What you have to do. Filter the data for lines with the word "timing" and copy those lines.

==== Given data ====

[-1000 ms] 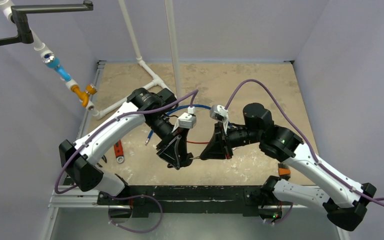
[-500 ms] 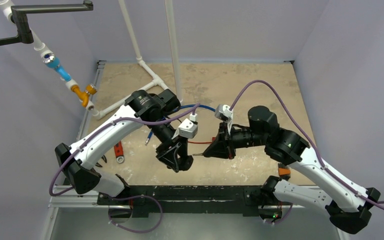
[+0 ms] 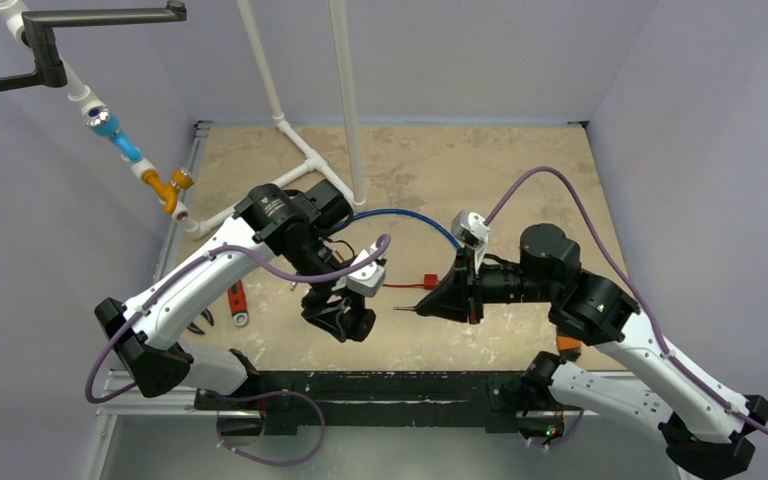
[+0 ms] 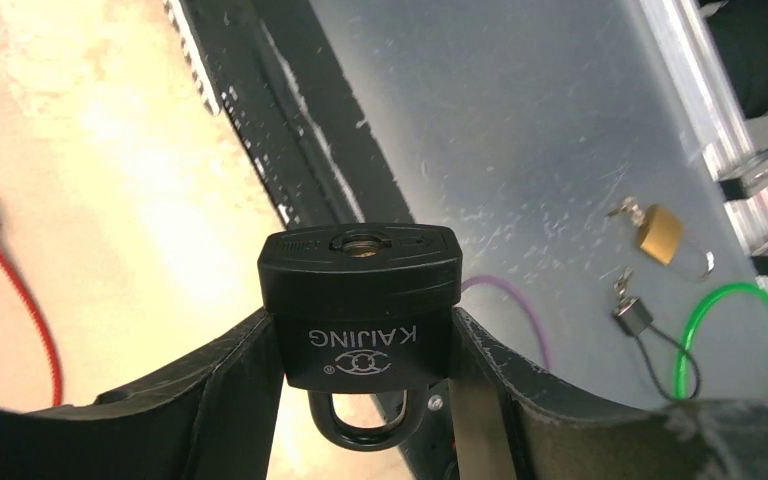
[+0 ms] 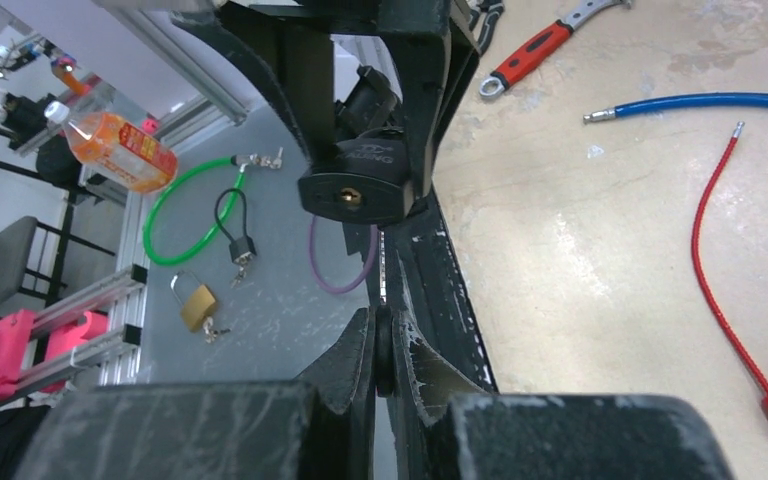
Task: Unlock with the key
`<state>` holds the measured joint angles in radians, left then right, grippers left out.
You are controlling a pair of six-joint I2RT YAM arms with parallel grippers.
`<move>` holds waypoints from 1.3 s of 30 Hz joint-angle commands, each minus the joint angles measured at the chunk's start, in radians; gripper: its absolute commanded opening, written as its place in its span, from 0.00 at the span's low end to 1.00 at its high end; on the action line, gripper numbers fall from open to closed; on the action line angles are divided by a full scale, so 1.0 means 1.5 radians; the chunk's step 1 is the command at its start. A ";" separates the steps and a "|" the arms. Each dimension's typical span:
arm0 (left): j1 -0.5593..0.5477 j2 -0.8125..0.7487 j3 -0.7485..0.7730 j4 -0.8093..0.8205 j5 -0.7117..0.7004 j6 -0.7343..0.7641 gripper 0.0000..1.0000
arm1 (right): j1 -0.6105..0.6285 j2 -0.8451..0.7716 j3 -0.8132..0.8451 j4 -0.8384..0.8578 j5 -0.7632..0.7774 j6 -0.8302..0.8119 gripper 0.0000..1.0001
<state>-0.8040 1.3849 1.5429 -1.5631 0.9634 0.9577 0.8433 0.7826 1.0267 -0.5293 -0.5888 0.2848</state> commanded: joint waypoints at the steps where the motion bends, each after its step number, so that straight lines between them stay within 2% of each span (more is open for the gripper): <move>1: 0.000 -0.007 0.002 -0.152 -0.060 0.058 0.00 | -0.001 -0.011 -0.037 0.084 -0.017 0.067 0.00; 4: 0.000 0.004 0.004 -0.135 -0.122 0.085 0.00 | -0.001 -0.018 -0.068 0.115 -0.012 0.099 0.00; 9: 0.000 -0.031 -0.008 -0.047 -0.153 0.069 0.00 | -0.002 -0.027 -0.126 0.165 0.029 0.169 0.00; 15: 0.000 -0.027 -0.002 -0.002 -0.221 0.055 0.00 | -0.003 0.005 -0.158 0.228 0.004 0.225 0.00; 22: 0.000 -0.047 -0.021 0.108 -0.329 -0.031 0.00 | -0.015 0.045 -0.222 0.363 -0.025 0.313 0.00; 27: 0.000 -0.063 -0.031 0.147 -0.354 -0.067 0.00 | -0.040 0.081 -0.242 0.438 -0.071 0.353 0.00; 39: 0.000 -0.048 -0.028 0.147 -0.337 -0.082 0.00 | -0.092 0.165 -0.267 0.618 -0.182 0.447 0.00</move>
<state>-0.8036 1.3247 1.4849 -1.3903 0.4301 0.8650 0.7139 0.9924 0.6331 0.2363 -0.7750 0.8886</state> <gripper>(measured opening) 0.539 0.033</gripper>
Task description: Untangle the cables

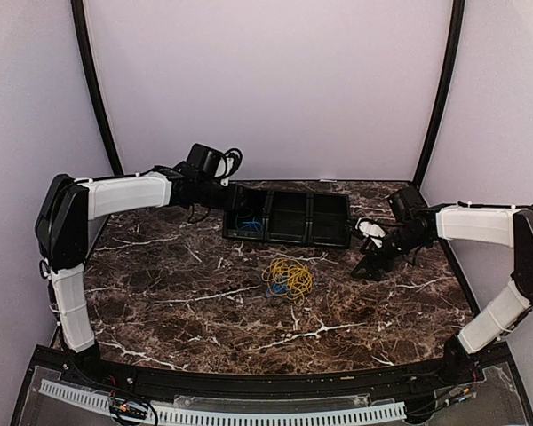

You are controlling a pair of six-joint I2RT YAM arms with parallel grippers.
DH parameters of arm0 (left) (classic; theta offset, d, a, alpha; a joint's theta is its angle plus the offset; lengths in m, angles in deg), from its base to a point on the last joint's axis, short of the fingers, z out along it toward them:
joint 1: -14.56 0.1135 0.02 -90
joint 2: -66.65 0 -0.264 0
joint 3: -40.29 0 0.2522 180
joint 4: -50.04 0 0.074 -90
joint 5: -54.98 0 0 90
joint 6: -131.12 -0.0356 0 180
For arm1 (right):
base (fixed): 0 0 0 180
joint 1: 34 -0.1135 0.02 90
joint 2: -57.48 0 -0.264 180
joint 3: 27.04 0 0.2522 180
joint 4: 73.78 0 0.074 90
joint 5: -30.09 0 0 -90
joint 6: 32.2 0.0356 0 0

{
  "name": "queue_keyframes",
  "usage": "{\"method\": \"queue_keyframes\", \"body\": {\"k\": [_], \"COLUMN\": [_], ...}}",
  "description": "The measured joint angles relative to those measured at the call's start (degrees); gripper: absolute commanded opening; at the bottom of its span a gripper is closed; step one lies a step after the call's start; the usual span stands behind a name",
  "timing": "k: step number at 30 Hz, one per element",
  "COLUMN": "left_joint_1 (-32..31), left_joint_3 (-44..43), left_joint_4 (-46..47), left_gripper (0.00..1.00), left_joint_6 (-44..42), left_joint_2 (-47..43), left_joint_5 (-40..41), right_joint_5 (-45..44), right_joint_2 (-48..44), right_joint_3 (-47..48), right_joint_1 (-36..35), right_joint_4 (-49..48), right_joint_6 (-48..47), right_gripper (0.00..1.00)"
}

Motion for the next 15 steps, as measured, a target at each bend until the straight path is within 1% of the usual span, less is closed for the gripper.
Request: {"method": "queue_keyframes", "body": {"k": [3,6,10,14,15], "left_joint_1": [-0.85,-2.78,-5.27,-7.17,-7.32], "left_joint_3": [1.55,2.32,2.71,0.63,-0.07], "left_joint_4": [-1.57,-2.97,-5.25,-7.28,-7.39], "left_gripper": [0.54,0.53,0.5,0.47,0.45], "left_joint_6": [-6.29,-13.73,-23.28,-30.97,-32.22], "left_joint_2": [-2.47,-3.39,-3.37,-1.62,-0.92], "left_joint_5": [2.32,1.55,1.49,4.15,4.76], "right_joint_5": [-0.07,-0.07,-0.09,-0.24,-0.26], "right_joint_2": [0.11,0.11,0.15,0.26,0.31], "right_joint_3": [0.04,0.09,0.26,0.33,0.33], "right_joint_1": [-0.5,-0.96,-1.18,-1.33,-1.38], "right_joint_4": [0.35,0.48,0.61,0.66,0.66], "right_joint_6": [-0.11,-0.15,-0.17,-0.2,-0.22], "right_gripper": [0.94,0.94,0.94,0.94,0.94]}}
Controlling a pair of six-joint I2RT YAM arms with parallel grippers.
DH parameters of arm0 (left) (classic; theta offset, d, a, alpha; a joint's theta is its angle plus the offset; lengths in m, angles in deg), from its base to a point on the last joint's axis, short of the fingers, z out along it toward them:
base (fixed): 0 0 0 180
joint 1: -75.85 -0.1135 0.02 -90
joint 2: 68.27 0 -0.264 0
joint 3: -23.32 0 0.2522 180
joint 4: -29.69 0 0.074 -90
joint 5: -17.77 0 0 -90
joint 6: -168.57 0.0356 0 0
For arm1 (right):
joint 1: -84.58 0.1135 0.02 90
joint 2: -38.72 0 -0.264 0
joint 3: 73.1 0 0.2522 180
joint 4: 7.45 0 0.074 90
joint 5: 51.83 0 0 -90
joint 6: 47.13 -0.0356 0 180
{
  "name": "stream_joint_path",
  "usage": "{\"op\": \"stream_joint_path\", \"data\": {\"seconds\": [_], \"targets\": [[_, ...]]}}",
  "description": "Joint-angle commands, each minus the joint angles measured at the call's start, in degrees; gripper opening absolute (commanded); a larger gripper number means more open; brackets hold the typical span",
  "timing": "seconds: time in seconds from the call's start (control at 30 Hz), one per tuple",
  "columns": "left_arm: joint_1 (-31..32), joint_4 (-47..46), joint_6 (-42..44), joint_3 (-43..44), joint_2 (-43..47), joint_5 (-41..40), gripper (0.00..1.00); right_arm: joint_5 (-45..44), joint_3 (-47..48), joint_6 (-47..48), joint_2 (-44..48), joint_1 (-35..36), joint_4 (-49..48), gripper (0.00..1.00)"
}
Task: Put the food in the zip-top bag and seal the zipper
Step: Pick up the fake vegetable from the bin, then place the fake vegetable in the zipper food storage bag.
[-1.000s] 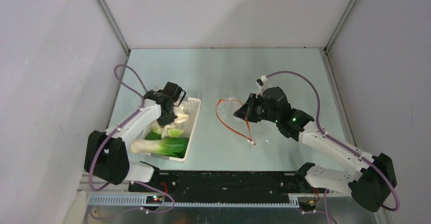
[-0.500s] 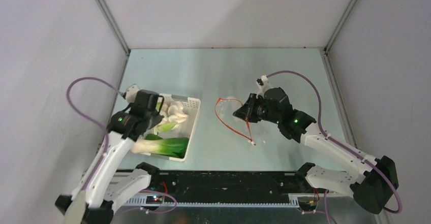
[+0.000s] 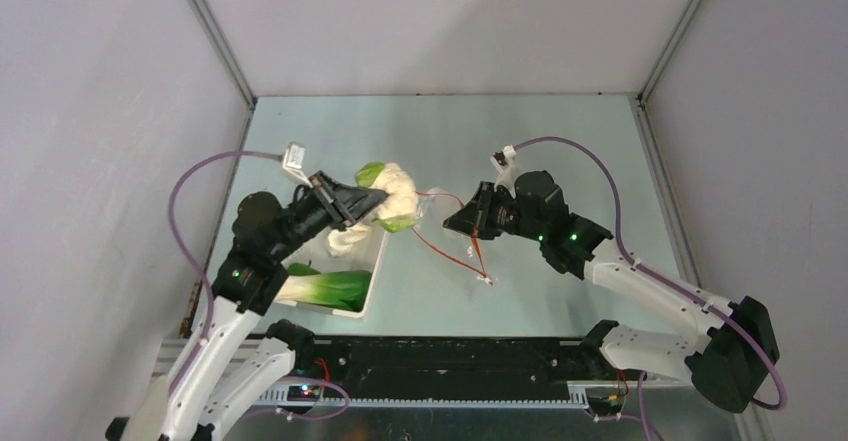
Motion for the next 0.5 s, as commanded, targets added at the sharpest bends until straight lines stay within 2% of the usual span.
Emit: {"op": "stream_joint_path", "data": {"seconds": [0.0,0.2,0.37,0.47], "targets": [[4.24,-24.29,-4.95,-0.20,-3.55,11.81,0.00,-0.88,0.13,-2.41,-0.45,0.60,-3.52,0.00],[9.52,-32.33,-8.55,-1.86,-10.43,13.01,0.00,-5.93,0.13,-5.42,0.27,1.39,-5.56,0.00],[12.46,-32.36,-8.39,-5.35,-12.15,10.51,0.00,-7.42,-0.29,-9.40,0.91,1.54,-7.79,0.00],[12.91,-27.29,-7.19,-8.06,-11.70,7.08,0.00,-7.66,-1.37,-11.84,1.80,1.63,-10.41,0.00]]}}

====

Answer to this problem.
  "timing": "k: step number at 30 Hz, one per element",
  "timing": "seconds: time in seconds from the call's start (control at 30 Hz), one per tuple",

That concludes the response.